Segment Open

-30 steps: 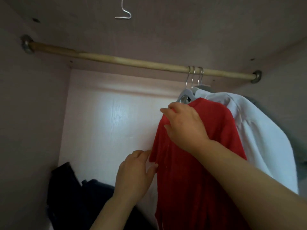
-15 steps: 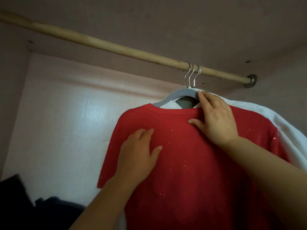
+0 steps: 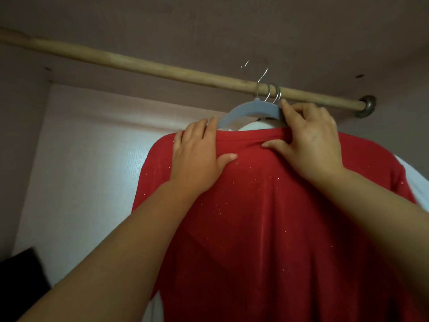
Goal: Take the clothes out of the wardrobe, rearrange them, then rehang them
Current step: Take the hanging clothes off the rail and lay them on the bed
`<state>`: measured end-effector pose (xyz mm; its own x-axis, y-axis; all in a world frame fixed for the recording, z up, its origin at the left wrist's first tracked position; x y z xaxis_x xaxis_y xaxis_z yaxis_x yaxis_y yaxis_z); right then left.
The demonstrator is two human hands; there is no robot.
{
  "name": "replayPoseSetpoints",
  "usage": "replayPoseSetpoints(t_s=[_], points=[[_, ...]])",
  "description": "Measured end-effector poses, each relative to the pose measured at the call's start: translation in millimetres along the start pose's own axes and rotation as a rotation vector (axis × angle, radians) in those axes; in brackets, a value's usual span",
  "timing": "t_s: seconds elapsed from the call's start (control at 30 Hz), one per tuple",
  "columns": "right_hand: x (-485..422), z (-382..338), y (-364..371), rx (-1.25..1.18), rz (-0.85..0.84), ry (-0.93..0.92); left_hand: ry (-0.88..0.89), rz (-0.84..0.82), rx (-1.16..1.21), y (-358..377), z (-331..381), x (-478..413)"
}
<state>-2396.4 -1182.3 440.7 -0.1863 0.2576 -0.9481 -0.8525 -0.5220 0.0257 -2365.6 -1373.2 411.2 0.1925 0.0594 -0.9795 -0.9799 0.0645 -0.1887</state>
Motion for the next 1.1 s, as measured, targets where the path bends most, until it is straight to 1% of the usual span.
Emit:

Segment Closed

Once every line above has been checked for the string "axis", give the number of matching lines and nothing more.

Problem solution
2